Note: The current pay period isn't included in the calculation.
To add the Adjustment Rate from Past Periods Rule to your pay policy:
- Go to Pay Setup > Pay Policy and select the relevant pay policy in the list. A slide-out panel opens.
- In the Rules Configuration tab, click the add icon and then click Rule.
- Enter a name and description of the rule.
- Enter the rule’s start and end dates.
- In the Type drop-down list, click Adjustment rate from past periods rule.
- Configure the rule's setting:
- Eligible adjustment pay code: Specify the pay code of the pay adjustments used for sick pay, either created through the Time Away From Work system or added directly to the timesheet.
- Pay category to assign to premium: Select the pay category that the rule assigns to any premium it pays out.
- Method #1 Lookback days: Specify the number of days from the date being examined that Dayforce looks back to find pay periods fully contained within the look-back period. The rule averages pay for all pay periods fully contained within the specified look-back period, which begins from the day prior to the date the pay adjustment appears on. This is the default method, activated by adding a value. When specified, only pay periods that both start and end within the lookback period are included.
- Method #1B Include Partial Overlaps at Start: Select this checkbox and the rule includes any pay period that partially overlaps the period specified by the Lookback days setting at the start of the lookback period in the calculation (that is, instead of applying the default behavior which is to exclude overlapping periods).
- Method #1C Strict Day Range Only: Select this checkbox and the rule doesn't check for pay periods at all and instead uses the number of days in the Lookback days setting (prior to the date for which the calculation is being performed) to determine which pay periods to include.
- Method #2 Use Current Week: Select this checkbox and the rule calculates the average rate using pay items from the current week only (that is, the rule doesn't look at Lookback days or Lookback periods at all).
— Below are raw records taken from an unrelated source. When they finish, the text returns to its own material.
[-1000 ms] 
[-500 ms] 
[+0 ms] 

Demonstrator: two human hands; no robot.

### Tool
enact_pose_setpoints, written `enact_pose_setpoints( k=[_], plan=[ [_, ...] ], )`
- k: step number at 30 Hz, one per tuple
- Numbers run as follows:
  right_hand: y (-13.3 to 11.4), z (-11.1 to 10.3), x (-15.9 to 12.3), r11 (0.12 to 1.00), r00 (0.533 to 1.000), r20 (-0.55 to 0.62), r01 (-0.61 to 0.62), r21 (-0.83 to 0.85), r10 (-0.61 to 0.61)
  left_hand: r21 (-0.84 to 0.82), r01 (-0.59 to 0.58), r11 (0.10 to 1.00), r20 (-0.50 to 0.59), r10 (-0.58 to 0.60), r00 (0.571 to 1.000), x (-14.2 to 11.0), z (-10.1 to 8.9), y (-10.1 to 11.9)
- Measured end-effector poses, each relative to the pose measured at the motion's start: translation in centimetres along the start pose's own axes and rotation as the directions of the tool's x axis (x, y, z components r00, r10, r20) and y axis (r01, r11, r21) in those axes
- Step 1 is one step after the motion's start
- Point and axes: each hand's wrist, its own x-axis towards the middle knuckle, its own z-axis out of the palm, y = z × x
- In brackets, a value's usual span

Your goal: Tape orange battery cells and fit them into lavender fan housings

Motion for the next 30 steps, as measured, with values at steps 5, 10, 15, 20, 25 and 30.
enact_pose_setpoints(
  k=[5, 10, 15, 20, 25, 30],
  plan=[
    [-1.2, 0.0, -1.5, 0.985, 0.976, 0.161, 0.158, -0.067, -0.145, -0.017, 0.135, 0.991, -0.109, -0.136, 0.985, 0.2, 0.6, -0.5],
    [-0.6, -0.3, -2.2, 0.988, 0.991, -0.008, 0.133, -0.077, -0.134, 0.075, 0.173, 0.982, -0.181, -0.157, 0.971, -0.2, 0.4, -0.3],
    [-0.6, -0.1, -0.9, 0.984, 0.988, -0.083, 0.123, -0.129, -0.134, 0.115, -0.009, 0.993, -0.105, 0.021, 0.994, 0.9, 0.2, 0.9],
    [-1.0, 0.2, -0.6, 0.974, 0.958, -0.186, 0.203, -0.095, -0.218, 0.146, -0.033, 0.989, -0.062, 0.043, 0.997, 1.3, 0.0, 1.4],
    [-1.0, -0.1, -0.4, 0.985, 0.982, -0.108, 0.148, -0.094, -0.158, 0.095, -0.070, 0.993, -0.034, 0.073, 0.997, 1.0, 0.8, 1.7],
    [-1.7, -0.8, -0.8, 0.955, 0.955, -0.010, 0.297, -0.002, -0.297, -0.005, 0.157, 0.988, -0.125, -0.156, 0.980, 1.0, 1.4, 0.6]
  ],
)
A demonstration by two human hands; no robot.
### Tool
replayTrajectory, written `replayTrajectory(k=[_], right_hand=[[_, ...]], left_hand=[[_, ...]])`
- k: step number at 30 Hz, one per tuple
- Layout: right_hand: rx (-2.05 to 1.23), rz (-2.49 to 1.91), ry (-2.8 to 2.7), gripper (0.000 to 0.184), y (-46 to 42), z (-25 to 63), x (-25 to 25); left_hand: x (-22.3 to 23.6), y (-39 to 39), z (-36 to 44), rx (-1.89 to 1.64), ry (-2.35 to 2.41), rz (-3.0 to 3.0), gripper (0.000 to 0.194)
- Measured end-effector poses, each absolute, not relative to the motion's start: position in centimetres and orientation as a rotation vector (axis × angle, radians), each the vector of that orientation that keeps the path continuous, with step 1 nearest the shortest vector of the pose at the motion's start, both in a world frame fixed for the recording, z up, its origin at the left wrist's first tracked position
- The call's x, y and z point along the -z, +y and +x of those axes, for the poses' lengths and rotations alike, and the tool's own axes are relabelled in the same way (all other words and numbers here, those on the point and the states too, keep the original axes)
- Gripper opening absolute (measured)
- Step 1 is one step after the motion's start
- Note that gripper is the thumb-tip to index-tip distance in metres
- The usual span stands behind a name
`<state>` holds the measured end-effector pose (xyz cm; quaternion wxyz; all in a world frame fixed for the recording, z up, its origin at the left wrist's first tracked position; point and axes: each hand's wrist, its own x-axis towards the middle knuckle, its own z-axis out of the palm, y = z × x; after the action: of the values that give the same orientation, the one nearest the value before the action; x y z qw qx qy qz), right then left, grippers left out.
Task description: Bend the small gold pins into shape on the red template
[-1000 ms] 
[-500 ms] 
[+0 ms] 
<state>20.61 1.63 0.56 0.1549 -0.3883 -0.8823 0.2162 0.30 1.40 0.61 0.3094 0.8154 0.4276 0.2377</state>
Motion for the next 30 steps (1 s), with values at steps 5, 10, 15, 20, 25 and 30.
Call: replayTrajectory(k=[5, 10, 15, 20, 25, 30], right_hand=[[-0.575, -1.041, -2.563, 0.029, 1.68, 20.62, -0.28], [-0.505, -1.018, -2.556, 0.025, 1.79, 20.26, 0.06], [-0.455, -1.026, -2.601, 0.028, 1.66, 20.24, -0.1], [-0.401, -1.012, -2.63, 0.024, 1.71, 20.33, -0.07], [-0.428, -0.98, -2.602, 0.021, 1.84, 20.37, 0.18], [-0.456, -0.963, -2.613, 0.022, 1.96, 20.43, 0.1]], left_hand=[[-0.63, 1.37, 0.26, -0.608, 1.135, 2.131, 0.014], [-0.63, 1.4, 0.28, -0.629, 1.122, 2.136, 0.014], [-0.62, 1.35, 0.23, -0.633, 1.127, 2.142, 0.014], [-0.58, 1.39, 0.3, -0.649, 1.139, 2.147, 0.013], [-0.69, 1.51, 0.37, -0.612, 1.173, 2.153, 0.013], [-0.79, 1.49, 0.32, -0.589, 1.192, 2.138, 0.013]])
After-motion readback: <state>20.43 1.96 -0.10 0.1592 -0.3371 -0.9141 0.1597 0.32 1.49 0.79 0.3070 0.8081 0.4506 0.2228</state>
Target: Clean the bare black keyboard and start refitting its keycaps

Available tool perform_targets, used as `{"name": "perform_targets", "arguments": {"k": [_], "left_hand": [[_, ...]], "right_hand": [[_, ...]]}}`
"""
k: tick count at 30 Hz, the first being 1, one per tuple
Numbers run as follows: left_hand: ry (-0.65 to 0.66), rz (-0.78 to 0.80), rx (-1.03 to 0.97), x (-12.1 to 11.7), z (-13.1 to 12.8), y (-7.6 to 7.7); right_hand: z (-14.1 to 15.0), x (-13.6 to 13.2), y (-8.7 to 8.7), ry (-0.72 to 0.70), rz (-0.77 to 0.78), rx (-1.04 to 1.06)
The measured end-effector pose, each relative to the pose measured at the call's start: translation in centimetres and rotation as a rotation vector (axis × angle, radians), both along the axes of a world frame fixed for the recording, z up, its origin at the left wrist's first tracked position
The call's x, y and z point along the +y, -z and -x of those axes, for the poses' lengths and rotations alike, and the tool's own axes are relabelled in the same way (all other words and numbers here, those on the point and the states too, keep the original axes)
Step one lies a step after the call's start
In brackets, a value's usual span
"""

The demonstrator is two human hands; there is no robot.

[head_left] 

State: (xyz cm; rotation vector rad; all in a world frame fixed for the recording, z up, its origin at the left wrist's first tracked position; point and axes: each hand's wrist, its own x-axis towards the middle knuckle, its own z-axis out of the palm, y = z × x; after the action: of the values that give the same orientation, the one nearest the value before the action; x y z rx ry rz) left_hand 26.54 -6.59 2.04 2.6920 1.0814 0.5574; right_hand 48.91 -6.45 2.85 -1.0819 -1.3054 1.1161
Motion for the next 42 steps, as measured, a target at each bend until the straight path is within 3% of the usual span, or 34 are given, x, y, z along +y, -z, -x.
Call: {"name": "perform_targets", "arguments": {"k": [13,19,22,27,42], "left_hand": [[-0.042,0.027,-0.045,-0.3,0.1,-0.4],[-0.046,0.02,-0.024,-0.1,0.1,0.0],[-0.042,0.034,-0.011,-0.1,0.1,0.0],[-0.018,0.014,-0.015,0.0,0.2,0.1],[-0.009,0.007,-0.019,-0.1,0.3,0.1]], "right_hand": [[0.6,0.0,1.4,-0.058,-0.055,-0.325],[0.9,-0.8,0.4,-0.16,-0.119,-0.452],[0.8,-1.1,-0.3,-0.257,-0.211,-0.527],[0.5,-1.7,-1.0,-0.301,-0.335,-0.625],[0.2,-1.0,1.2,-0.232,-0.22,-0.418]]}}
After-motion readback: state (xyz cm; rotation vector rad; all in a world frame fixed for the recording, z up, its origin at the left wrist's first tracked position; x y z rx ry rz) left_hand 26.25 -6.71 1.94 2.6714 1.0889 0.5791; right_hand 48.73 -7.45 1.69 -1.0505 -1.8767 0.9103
- Note: To properly account for overtime calculated throughout the week, using this method requires that you run the rule on the last day of the week (or upon termination), ensuring that the rule is controlled by qualification criteria on this day only.
- Method #3 Lookback Periods: When a value is specified here, the rule ignores any values in Method #1 Lookback days, and looks for the specified number of past pay periods to determine a rate of pay for employees. Dayforce only includes completed periods that occur before the time away; it doesn't include the current pay period in its calculations.
- Note: If the lookback period doesn’t contain any time worked for an employee (for example, if they took vacation and then immediately got sick) then zero dollars is paid. In this case, you can select a different lookback period or create a manual pay adjustment.
- Pay codes eligible: general, Pay codes not eligible: general, Pay categories eligible: general, Pay categories not eligible: general: Use these settings to define which pay codes and pay categories are included in the calculation of the adjustment rate. This should exclude any items to be considered as blended rate overtime or double time.
- Back out pay category multiplier from general: Select this checkbox to back out the pay category multiplier rate from any pay segments that are in the 'general' category. This can be used as an alternative way to handle blended rate scenarios, where the default pay category multiplier determines the overtime premium proportion.
- Note: When using this setting, the 'overtime' and 'double time' sections should be left blank, because an explicitly declared multiplier isn’t being considered. As well, if any default multiplier is set to zero, then it isn't possible to back out the multiplier because a 'divide by zero' error would occur. In this case, the amount (that is, zero if the multiplier was applied) is added unaltered.
- Blended overtime rate: Use only when the blended rate component of pay summaries needs to be removed. Specify the blended rate multiplier at which overtime was paid. Pay segments listed as eligible as overtime will have their amounts divided by this value so that only the non-overtime portion is included in the rule calculation. Leave empty if this functionality isn’t required.
- Pay codes eligible: overtime, Pay codes not eligible: overtime, Pay categories eligible: overtime, Pay categories not eligible: overtime: Only relevant when Blended overtime rate has a value. Select which pay codes and pay categories should be used to determine what was paid as blended rate overtime.
- Blended doubletime rate: Use only when the blended rate component of pay summaries needs to be removed. Specify the blended rate multiplier at which double time was paid. Pay segments listed as eligible as double time will have their amounts divided by this value so that only the non-double time portion is included in the rule calculation. Leave empty if this functionality isn't required.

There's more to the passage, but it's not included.